Em Serra Pelada, era conhecido por comprar carretas de leite em pó com validade vencida e revender o produto aos garimpeiros. Foi filiado ao PMDB, no qual se aproximou do atual líder do partido no Senado, Ney Suassuna (PB). Em conversas com colegas de farda, se diz amigo e admirador de um político ainda mais graduado: o vice-presidente da República, José Alencar, atual ministro da Defesa, ex-PMDB e agora PL.
Entra-e-sai – Fortuna também mantinha
relações com o próprio Marinho, a quem ajudou a ocupar o posto de reitor da Universidade dos Correios antes de assumir a chefia do Decam. Ele fez pelo menos três tentativas de agendar um encontro com João Henrique de Souza, do PMDB – ex-presidente dos Correios –, antes de gravar sua conversa com Marinho. Uma das atribuições funcionais de Marinho era receber fornecedores e informá-los a respeito do andamento de contratos e licitações dos Correios. Daí, o entra-e-sai permanente de empresários em sua sala. E, em seus depoimentos à Polícia Federal e ao Ministério Público, o ex-chefe do Decam afirmou que, freqüentemente, recebia gente a pedido de políticos. Um dos freqüentadores da diretoria de Administração dos Correios, ocupada até a semana passada pelo petebista Antônio Osório, chefe de Marinho, era o genro de Roberto Jefferson, Marcus Vinicius Vasconcelos, que esteve na sede dos Correios em 2004 pelo menos três vezes – ele costumava levar determinados fornecedores até Marinho. O genro de Jefferson pediu ao ex-chefe do Decam que recebesse dois representantes de uma multinacional fabricante de copiadoras.
Marinho disse ter recebido Marcos Rennó, consultor da Fujiwara, uma fornecedora paranaense de calçados para os Correios, a pedido do próprio diretor Antônio
Osório e do deputado Aníbal Gomes (PMDB-CE). Outro petebista, Nelson
Marquezelli (SP), também freqüentava o gabinete de Osório e, segundo Marinho, “provavelmente” encaminhou empresários. Pelo gabinete de Marinho passou
ainda o jornalista-lobista e ex-candidato a presidente Antônio Pedreira, do nanico Partido do Povo Brasileiro. Ele fazia lobby para um calçadista gaúcho que teve contratos cancelados pelos Correios. Nas conversas, Pedreira se dizia “bem-relacionado em todo o Planalto”.

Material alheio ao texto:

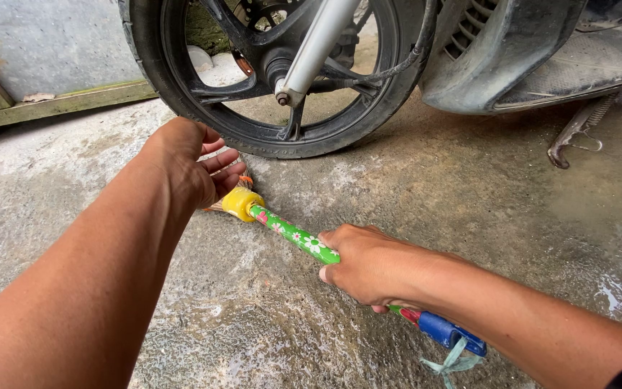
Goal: The person scrubs the front wheel, tire, and lower body panels of a green Yamaha scooter using a long-handled brush with a yellow head and green floral-patterned handle. The person holds the scooter's body with one hand while scrubbing with the other.
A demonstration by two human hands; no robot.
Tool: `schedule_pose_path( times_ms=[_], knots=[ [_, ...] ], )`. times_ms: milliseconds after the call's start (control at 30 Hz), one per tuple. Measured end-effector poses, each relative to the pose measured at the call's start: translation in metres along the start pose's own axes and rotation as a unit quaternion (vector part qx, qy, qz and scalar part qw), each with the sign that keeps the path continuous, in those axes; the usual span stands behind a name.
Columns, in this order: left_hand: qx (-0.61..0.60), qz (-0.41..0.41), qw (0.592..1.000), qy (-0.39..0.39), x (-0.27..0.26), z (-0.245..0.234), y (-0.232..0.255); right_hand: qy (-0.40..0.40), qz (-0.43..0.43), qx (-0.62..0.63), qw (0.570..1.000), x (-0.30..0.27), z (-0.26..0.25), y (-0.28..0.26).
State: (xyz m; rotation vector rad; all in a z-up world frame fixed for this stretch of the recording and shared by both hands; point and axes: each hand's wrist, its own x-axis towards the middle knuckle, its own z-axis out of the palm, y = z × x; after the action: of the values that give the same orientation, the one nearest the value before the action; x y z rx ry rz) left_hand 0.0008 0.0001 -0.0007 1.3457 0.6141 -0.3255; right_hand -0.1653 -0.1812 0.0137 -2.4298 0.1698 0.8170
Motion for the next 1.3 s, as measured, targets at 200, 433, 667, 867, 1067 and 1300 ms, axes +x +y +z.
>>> schedule_pose_path(
  times_ms=[200, 433, 667, 867, 1067, 1300],
  knots=[
    [0.001, -0.004, 1.0, 0.0, -0.001, 0.0, 0.0, -0.002, 0.004, -0.017, 1.0, 0.0, -0.001, 0.0],
    [0.003, -0.003, 1.0, -0.001, -0.001, 0.001, -0.001, -0.008, 0.009, -0.008, 1.0, -0.001, 0.0, -0.001],
    [0.005, -0.003, 1.0, 0.001, 0.003, 0.001, -0.001, 0.001, -0.002, -0.004, 1.0, 0.004, 0.003, 0.002],
    [0.005, -0.003, 1.0, 0.001, 0.001, 0.001, -0.001, 0.002, -0.011, -0.012, 1.0, 0.006, 0.004, 0.004],
    [-0.007, -0.008, 1.0, 0.003, 0.002, 0.002, 0.0, -0.008, 0.002, 0.011, 1.0, -0.007, 0.0, -0.003],
    [-0.022, -0.016, 1.0, 0.0, 0.003, -0.002, 0.005, 0.028, -0.018, 0.019, 0.999, -0.011, -0.022, -0.009]
  ],
)
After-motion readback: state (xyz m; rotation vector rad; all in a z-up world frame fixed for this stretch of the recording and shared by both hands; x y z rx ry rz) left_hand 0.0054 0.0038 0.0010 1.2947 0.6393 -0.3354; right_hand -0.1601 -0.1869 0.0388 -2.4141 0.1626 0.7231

Apesar de ter uma agenda cheia, os poderes de Marinho eram relativamente restritos. Em escala de importância orçamentária e número de negócios, a área
de Administração, responsável pelo material de custeio, ocupava colocação humilde se comparada às áreas de Tecnologia, que comandava obras e compra de computadores, e de Operações, responsável pelo transporte de correspondências.

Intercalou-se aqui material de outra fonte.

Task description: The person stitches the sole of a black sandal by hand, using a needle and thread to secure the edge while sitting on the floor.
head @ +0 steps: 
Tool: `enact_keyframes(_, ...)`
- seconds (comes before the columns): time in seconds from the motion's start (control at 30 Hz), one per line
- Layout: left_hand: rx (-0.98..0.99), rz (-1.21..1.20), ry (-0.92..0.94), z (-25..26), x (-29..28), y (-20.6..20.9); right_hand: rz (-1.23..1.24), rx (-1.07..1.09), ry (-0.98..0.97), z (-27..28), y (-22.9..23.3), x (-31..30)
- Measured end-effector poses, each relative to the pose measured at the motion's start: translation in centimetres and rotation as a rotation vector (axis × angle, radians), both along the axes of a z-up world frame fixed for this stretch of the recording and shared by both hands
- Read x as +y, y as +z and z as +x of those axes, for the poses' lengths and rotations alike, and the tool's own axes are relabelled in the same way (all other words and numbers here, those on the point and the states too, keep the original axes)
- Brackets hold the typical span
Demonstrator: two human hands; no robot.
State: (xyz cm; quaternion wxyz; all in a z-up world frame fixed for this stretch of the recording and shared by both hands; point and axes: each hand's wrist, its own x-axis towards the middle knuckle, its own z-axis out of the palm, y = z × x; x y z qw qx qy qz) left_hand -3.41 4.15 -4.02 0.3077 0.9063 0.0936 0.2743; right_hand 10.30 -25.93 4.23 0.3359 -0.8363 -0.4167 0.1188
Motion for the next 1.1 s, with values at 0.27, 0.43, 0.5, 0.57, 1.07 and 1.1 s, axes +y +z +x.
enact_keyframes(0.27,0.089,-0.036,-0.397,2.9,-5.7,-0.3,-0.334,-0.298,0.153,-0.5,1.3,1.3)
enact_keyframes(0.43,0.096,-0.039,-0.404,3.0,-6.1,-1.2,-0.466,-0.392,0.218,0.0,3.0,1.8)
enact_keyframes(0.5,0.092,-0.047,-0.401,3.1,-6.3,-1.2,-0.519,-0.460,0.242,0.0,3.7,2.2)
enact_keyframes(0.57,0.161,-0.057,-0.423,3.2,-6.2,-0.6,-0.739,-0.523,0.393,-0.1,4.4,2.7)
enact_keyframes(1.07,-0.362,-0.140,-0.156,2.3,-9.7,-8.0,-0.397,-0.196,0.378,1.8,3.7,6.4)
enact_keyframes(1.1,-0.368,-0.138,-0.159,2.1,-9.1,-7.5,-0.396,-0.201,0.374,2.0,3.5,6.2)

A principal ligação de Marinho, que aparece na fita recebendo R$ 3 mil da dupla Joel e João, era com outro petebista, o ex-presidente da Eletronorte Roberto Garcia Salmeron, padrinho de um de seus dois filhos e egresso dos Correios. Aos procuradores e ao Fisco, Marinho declara ter um patrimônio modesto: dois apartamentos de classe média em Brasília – um comprado para o filho e a nora morarem, no valor de R$ 168 mil, e outro, semelhante, financiado – e o ágio de um terceiro, também de padrão médio, pago com R$ 70 mil de economias que guardava em casa. Tem, ainda, dois carros, uma Parati 1.6, ano 2003, e um Celta 1.0, ano 2004. Nos depoimentos, Marinho diz que pediu afastamento do cargo em março para tratar da saúde, pois sofre de diabete e hepatite medicamentosa.